» **EXERCISE DESCRIPTION**:
Repeat exactly, please, the lines that begin at the start of the listing and end at the line holding "- Columns, in".

*** DATA FOR THE TASK ***

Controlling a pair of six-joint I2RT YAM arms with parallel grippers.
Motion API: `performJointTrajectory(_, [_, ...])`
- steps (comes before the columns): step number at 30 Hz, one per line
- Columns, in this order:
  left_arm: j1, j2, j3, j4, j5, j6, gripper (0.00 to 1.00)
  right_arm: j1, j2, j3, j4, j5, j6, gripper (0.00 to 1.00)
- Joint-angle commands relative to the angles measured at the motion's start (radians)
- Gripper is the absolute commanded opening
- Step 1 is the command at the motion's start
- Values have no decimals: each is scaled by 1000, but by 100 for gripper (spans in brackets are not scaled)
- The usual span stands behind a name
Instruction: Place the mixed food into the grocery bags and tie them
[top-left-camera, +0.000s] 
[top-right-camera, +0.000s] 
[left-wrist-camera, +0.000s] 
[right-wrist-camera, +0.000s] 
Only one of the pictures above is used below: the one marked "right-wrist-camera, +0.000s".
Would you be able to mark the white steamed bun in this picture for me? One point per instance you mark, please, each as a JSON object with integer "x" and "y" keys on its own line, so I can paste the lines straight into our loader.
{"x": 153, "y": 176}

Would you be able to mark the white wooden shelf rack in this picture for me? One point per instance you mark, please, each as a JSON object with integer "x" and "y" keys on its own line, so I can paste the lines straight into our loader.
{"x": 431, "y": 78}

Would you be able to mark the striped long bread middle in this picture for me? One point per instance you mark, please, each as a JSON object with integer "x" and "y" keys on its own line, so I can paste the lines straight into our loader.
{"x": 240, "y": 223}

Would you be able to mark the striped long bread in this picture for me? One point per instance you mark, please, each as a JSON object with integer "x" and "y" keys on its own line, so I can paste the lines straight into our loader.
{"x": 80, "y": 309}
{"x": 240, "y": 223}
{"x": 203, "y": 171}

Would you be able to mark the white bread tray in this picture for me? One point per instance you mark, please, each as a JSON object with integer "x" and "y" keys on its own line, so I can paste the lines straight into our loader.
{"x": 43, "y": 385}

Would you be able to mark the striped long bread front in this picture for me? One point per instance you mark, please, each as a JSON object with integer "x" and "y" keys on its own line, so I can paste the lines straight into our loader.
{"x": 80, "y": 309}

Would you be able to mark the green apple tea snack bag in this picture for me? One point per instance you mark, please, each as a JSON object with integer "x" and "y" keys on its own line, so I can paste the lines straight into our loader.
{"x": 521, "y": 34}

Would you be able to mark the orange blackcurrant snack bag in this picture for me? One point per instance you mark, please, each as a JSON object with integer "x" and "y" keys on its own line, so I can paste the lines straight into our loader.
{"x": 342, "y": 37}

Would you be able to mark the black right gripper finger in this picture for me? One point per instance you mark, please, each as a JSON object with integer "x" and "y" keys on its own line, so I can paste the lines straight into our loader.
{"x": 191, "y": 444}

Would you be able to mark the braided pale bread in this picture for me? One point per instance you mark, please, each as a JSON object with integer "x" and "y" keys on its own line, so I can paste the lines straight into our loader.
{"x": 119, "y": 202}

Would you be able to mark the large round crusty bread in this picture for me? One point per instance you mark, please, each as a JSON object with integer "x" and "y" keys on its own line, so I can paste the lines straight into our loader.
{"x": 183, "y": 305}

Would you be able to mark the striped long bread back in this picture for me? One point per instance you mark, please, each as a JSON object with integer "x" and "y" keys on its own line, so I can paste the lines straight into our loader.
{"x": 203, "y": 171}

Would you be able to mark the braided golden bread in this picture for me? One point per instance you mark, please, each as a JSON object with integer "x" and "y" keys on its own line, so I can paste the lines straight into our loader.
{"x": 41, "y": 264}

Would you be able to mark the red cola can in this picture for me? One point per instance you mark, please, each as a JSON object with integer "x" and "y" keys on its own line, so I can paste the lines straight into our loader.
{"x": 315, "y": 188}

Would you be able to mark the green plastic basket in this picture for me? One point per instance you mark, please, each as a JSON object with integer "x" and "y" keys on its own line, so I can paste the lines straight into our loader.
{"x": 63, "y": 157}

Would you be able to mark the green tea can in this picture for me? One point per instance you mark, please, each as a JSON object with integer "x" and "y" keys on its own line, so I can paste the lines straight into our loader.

*** End of DATA FOR THE TASK ***

» **TASK OUTPUT**:
Controlling a pair of six-joint I2RT YAM arms with parallel grippers.
Motion API: `performJointTrajectory(_, [_, ...])`
- steps (comes before the columns): step number at 30 Hz, one per line
- Columns, in this order:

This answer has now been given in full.